◆ Problem details
Check each line of the entries below for the word "rendered", and copy out the ones that have it.

[[ Records for the task, beginning ]]

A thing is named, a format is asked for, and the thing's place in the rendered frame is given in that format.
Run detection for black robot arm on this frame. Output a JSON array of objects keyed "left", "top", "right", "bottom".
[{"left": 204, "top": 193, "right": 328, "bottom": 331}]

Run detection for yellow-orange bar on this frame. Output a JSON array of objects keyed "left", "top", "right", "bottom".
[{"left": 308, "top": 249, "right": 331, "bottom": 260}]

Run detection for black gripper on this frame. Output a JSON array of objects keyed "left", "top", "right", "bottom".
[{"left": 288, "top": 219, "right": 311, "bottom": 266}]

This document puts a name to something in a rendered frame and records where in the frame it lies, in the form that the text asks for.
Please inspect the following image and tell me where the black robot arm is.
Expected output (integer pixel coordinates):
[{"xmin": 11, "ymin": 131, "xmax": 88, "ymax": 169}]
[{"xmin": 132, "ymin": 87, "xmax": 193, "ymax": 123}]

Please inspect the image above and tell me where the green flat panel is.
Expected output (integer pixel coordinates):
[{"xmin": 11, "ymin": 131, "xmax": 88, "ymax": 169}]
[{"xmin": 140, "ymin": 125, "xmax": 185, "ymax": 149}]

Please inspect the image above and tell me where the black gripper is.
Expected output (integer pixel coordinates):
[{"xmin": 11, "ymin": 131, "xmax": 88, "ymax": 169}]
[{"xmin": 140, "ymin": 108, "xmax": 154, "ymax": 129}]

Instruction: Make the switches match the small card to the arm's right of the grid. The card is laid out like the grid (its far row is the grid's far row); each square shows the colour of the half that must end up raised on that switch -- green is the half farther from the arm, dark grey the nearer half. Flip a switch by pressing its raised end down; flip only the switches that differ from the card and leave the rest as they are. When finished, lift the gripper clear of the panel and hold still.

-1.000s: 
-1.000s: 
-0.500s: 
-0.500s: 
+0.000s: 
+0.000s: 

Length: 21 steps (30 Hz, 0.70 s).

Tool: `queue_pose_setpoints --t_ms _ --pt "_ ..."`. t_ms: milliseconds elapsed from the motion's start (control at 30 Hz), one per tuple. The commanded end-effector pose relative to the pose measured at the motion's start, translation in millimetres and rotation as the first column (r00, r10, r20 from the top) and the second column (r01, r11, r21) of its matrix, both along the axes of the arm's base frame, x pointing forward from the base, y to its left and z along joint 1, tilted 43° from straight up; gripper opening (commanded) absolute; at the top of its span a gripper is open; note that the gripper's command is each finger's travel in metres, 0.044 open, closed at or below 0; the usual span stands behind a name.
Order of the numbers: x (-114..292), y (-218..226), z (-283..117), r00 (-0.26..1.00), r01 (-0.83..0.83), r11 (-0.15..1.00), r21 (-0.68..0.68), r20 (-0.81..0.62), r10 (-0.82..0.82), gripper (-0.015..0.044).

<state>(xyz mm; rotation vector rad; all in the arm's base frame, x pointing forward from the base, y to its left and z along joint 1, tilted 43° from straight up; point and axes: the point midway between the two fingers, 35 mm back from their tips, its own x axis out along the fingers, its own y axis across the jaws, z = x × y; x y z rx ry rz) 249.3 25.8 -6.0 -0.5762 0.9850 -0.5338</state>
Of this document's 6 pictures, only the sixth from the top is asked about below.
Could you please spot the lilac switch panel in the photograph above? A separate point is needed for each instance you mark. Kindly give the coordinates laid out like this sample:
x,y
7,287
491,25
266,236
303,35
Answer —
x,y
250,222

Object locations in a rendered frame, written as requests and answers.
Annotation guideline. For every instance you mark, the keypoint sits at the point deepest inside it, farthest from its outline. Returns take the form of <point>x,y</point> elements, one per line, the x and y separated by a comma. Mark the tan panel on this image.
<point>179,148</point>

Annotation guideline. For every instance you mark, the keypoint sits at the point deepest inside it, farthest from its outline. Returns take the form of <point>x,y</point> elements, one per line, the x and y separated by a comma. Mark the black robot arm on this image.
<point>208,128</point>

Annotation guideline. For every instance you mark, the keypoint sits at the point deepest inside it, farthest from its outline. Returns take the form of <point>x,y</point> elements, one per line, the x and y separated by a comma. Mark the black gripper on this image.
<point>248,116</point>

[[ Records for the task, end ]]

◆ Final answer
A thing is named, a format is asked for, and the thing's place in the rendered frame is given in that format.
This document puts a name to something in a rendered frame and records where in the frame it lies, in the form that the text asks for.
Object locations in a rendered frame, written as requests and answers.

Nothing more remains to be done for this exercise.